Undergraduate Thesis

Department

Finance

First Advisor

Andrew Lynch

Relational Format

Dissertation/Thesis

Abstract

This thesis is a discussion on the mean-variance approach to portfolio optimization and an introduction of the Bayesian approach, which is designed to solve certain limitations of the classical mean-variance analysis. The primary goal of portfolio optimization is to achieve the maximum return from investment given a certain level of risk. The mean-variance approach, introduced by Harry Markowitz, sought to solve this optimization problem by analyzing the means and variances of a certain collection of stocks. However, due to its simplicity, the mean-variance approach is subject to various limitations.
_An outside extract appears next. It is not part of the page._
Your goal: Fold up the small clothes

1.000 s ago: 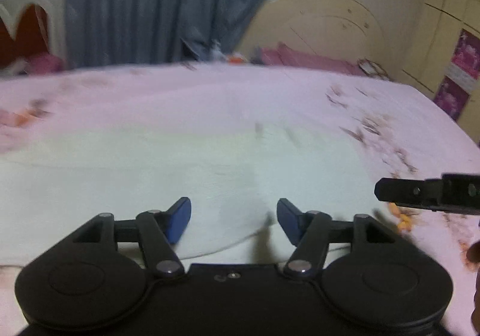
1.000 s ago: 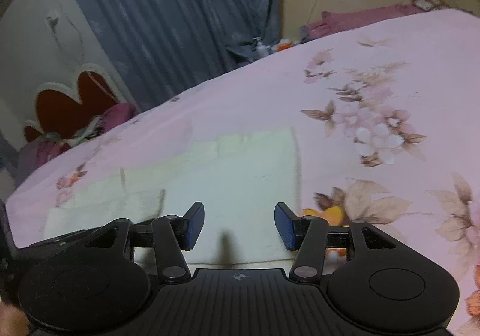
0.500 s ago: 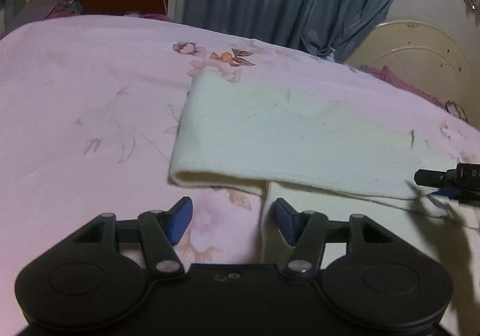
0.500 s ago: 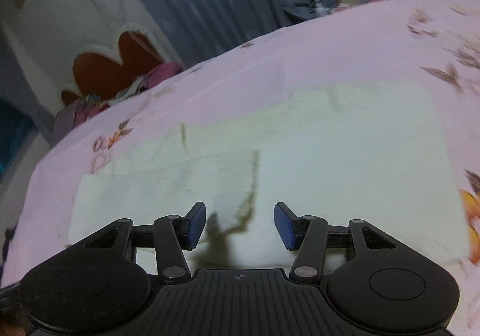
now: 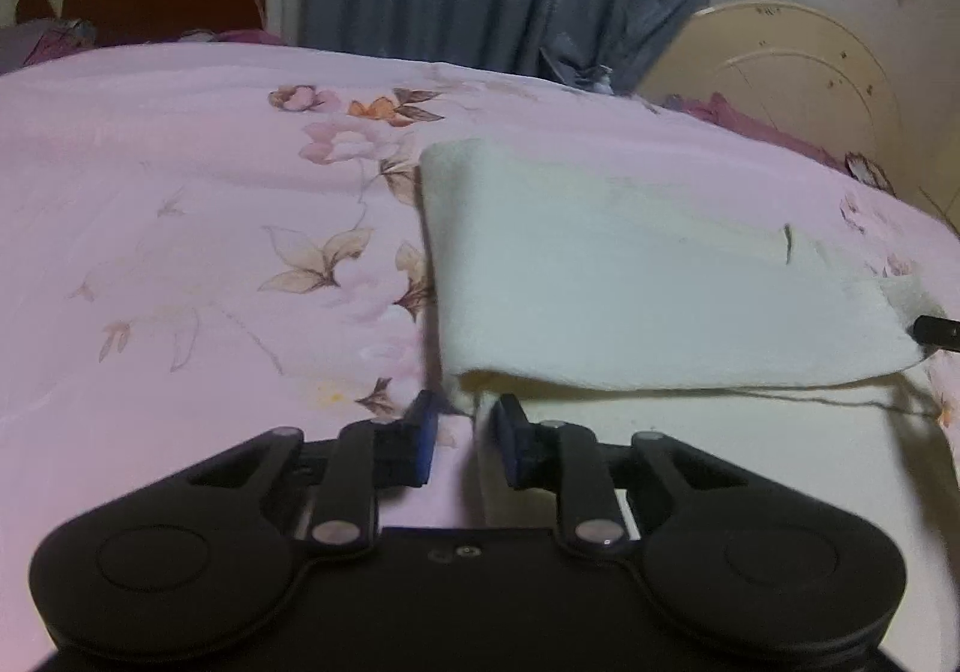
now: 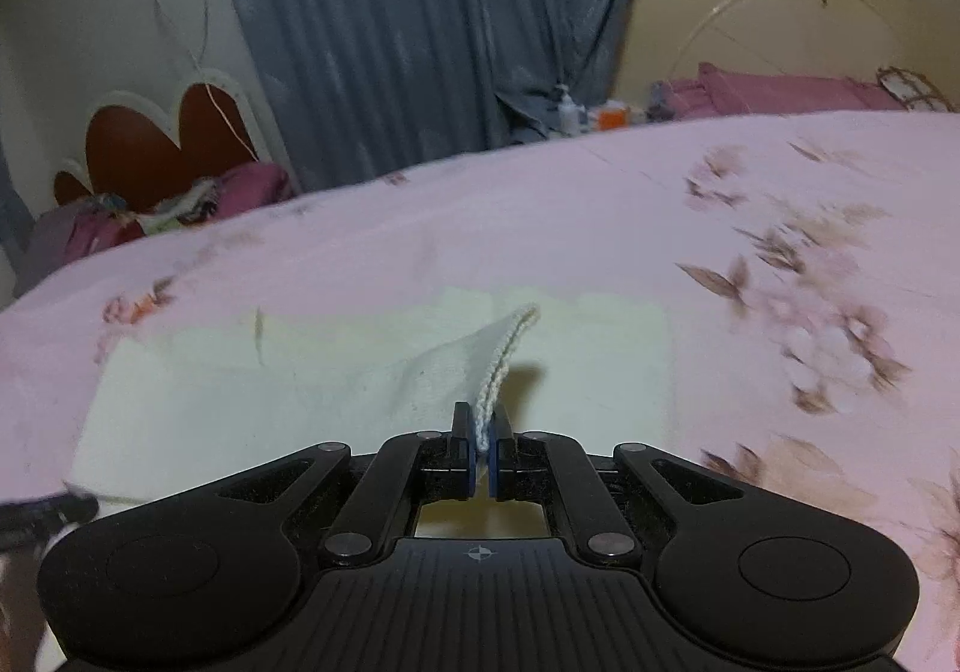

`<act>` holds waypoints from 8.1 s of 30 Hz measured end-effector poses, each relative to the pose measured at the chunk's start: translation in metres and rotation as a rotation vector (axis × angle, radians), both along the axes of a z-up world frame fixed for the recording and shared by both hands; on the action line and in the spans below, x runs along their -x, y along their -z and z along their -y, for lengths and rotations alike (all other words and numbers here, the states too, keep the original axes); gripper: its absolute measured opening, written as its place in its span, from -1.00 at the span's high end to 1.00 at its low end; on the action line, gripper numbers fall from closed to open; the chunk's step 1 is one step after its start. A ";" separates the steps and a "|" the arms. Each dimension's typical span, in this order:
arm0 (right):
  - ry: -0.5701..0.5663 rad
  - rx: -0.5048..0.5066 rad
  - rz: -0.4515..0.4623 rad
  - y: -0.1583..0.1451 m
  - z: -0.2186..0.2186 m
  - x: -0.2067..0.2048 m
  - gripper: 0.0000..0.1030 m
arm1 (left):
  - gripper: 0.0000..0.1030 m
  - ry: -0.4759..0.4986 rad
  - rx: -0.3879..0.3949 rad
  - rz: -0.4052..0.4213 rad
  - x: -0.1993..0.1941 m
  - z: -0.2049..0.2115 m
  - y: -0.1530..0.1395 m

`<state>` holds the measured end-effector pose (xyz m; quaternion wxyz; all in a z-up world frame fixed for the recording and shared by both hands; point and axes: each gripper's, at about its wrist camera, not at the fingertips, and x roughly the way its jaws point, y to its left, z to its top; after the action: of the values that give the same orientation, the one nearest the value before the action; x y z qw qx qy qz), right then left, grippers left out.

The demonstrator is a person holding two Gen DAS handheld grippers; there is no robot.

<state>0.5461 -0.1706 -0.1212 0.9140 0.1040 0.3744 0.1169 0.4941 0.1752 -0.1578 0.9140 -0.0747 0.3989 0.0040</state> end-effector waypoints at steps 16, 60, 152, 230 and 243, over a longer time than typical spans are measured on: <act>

In this paper, we seek to solve some of these limitations by applying the Bayesian method, which is mainly based on probability theory and the Bayes’ theorem. These approaches will be applied to form optimal portfolios using the data of 27 Dow Jones companies in the period of 2008-2017 for a better comparison. The topic of portfolio optimization is extremely broad, and there are many approaches that have been and are being currently researched. Yet, there is no approach that is proven to perform most efficiently. The purpose of this paper is to discuss two potential and popular approaches in forming optimal portfolios.